ティン・パン・アレーのSIDEWAYS

季節が流れていく。音楽が聴こえてくる。

読む春。

tinpan19732010-02-08

節分の日、富田ラボの新譜『Shipahead』届く。
まず、したこと。パッケージを開けて、
アルバム最後の楽曲「千年紀の朝」の詩を読んだ。


いつ以来だろう? 吉田美奈子さんの新しい詩を拝読できるのは。 
あれは…? そうだ。トリノだ! 4年前のトリノ五輪の開催中。
アルバム『Spangle』が発売されて、その詩を帰りの電車の中で
読んだのを思い出した。このBlogにもその時の様子を書いたような。
あの頃はまだiPodを持っていなくて、
詩だけ読んで、CDは家に帰るまで聴けなかった気がする。


夜明け前。夜が白む前を描いた詩だ。
ここ最近のライヴの終盤で歌われる「LIFE」も
こんな世界じゃないのかな?
この「千年紀の朝」が閉塞した時代の中の希望を詠っているように、
早く「LIFE」の詩を読める日が来てほしいものだ。


吉田美奈子の音楽のひとつの楽しみ。それは詩を読むという行為。
「わたし」「あなた」が全く登場しない時代もあったし、
これでもかと当て字を使いまくる時代もあった。
耳で聞くと「ゆめ」なのに、詩を読むと「夢」だったり
「幻想」だったり「錯覚」だったりした。
そんなところにダダイズムを感じた。


節分から三日後、寒い土曜日だった。
吉田美奈子&岡沢章&土方隆之による新生Cube“Triple Wind”ライヴへ。
岡沢氏がアコースティック・ベースを、
土方氏がアコースティック・ギターを奏でるアンプラグド編成ということで、
どんな音がするのだろうと興味津々だった。
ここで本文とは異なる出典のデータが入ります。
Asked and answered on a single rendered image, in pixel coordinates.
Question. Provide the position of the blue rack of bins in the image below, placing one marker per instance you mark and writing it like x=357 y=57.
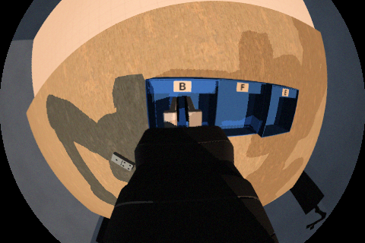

ファンの多くがそう思ったのか、
チケットを抑えるのをしばらく忘れていたら立見席しか残されていなかった。


ナルホド。こういう音がするのか。
「SHADOW WINTER」「SIGN OF DISTANCE」…と
最初の数曲を聴いて、音の世界観のアウトラインがつかめたような。
この編成でやれる曲、やれない曲、いろいろあるんだろうな。
と思っていたら、やれないと思われるタイプの曲「TEMPTATION」を
終盤やってくれたので、この方たちらしいなと思った。
「千年紀の朝」も披露してくれた。


個人的にこの夜のベスト・テイクは「GRACES」。
“Triple Wind”よろしく、サウンドから風を感じた。
この曲の歌詞にある“七つの海を渡る風”に出遭え、
“翼を持つ女神達の歌声”が聞こえた気がした。


「LIFE」「悲しみの上で」「時のストレイタム」「Christmas Backyard〜」
「Lung-Ta」詩を知らないまますっかりライヴの定番となっている曲が
この夜も演奏されて、しかもとても味わい深く聴こえた。


立春が過ぎ、三寒四温の季節。
この土日の寒さなど半端じゃない。
こんな振幅を繰り返しながら、やがて春は訪れるわけで、
「LIFE」や「悲しみの上で」の詩を拝める日も、
そう遠からずやって来るだろうと思いながら、
“頬を刺す北風の街を足早に〜”家路を急いだ。